---------- The data ----------
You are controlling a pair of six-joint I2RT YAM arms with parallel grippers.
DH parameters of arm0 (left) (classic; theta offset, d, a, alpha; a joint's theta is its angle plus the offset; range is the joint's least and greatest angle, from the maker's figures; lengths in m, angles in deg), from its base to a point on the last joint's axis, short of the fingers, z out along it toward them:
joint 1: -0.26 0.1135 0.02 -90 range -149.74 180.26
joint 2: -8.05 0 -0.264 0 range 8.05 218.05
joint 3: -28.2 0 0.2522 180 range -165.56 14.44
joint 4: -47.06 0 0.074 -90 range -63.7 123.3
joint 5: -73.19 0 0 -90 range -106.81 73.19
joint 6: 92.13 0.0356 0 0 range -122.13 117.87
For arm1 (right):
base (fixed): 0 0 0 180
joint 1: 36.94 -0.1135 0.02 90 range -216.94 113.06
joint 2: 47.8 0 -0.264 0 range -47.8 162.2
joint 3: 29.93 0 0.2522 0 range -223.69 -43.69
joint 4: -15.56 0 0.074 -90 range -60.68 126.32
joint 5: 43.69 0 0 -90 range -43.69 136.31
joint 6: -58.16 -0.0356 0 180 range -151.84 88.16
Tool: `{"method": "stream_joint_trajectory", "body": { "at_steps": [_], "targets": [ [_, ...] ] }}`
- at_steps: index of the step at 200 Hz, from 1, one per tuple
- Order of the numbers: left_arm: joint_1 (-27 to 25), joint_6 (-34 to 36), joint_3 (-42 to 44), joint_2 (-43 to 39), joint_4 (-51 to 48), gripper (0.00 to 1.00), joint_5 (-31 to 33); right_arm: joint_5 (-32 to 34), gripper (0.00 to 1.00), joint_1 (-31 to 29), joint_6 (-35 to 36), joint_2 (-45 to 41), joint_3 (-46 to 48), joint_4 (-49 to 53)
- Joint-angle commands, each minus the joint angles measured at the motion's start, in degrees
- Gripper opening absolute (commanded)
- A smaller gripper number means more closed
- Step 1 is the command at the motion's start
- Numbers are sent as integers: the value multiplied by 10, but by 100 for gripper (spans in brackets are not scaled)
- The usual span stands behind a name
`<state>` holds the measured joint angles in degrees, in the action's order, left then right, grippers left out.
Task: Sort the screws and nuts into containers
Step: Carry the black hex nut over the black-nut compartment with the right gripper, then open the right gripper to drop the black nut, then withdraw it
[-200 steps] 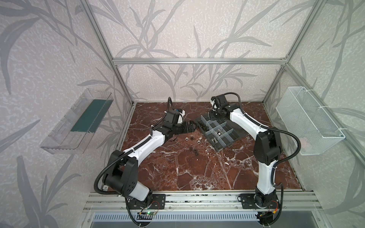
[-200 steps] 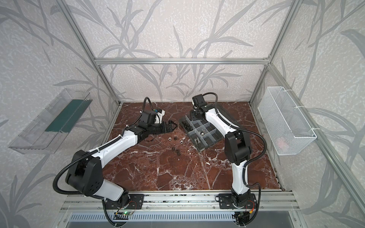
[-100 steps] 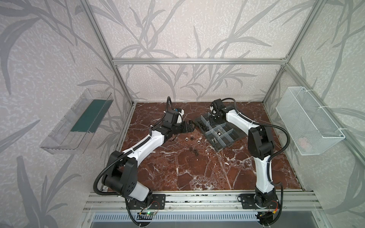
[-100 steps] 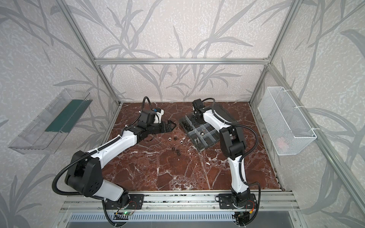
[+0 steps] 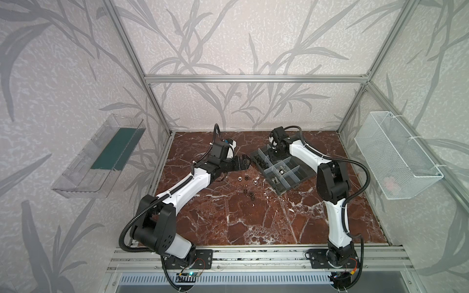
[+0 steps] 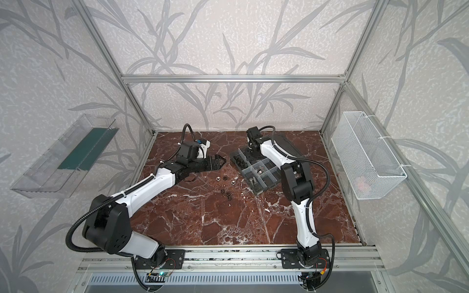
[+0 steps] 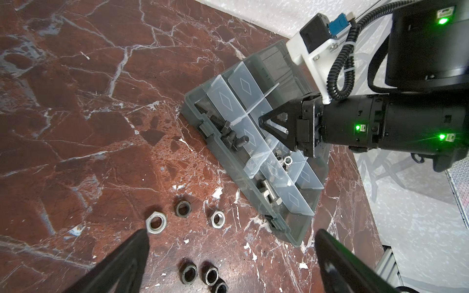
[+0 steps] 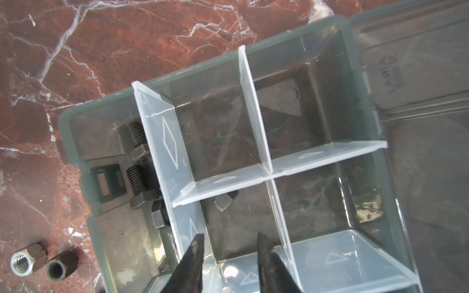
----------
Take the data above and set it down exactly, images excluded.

You are controlling a pair of six-joint I2RT YAM arms with parallel grippers.
DH parameters of arm0 (left) (classic; theta offset, d, a, alpha; a joint's theta is its angle plus the offset; range is the joint's least and greatest angle, from the maker's figures; lengths in m, angles in deg), from its base to a point on the last joint's axis, short of the fingers, z out along it toward them:
joint 1: -0.26 0.1135 0.02 -90 range -149.74 180.26
joint 2: -8.05 0 -0.264 0 range 8.05 218.05
joint 3: -28.2 0 0.2522 180 range -165.56 14.44
joint 4: -47.06 0 0.074 -90 range -63.7 123.3
joint 5: -73.19 0 0 -90 range -106.81 73.19
joint 6: 92.13 0.0356 0 0 range -122.13 117.87
For arm1 (right):
base (fixed): 0 0 0 180
joint 1: 36.94 -0.1135 0.02 90 range -216.94 113.06
joint 2: 47.8 0 -0.264 0 range -47.8 162.2
joint 3: 29.93 0 0.2522 0 range -223.69 -43.69
joint 4: -15.56 0 0.074 -90 range -60.68 126.32
joint 5: 43.69 0 0 -90 range -43.69 136.31
joint 6: -58.16 -0.0356 0 180 range -151.84 88.16
Tool: `{"method": "stream_joint_trajectory", "body": { "at_steps": [_], "targets": [ [_, ...] ] }}`
- at_steps: index of the step at 200 Hz, from 1, one per tuple
- Order of the numbers: left_arm: joint_1 (-27 to 25), joint_6 (-34 to 36), joint_3 (-42 to 44), joint_2 (-43 to 39), joint_4 (-51 to 48), gripper (0.00 to 1.00), joint_5 (-31 to 33); right_arm: joint_5 (-32 to 34), gripper (0.00 to 1.00), joint_1 (-31 to 29), joint_6 (-35 to 36), joint_2 (-45 to 41), joint_3 (-46 to 48), joint_4 (-49 to 53)
- Joint-angle commands, each minus the joint angles measured at the motion's start, in degrees
- Gripper opening absolute (commanded)
- A smaller gripper number means more closed
- Step 1 is the command at the motion's start
- Numbers are sent as integers: the value multiplied by 10, but by 100 for gripper (spans in brackets are not scaled)
- The usual span stands behind a name
`<state>` holds the measured joint angles in degrees, in the action's order, left then right, grippers left out.
Task: Sort the screws and nuts into containers
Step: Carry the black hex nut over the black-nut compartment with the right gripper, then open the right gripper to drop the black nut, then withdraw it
[-200 steps] 
[-200 steps] 
[-100 steps] 
[-100 steps] 
[+0 steps] 
[+0 steps] 
[+0 steps] 
[+0 steps] 

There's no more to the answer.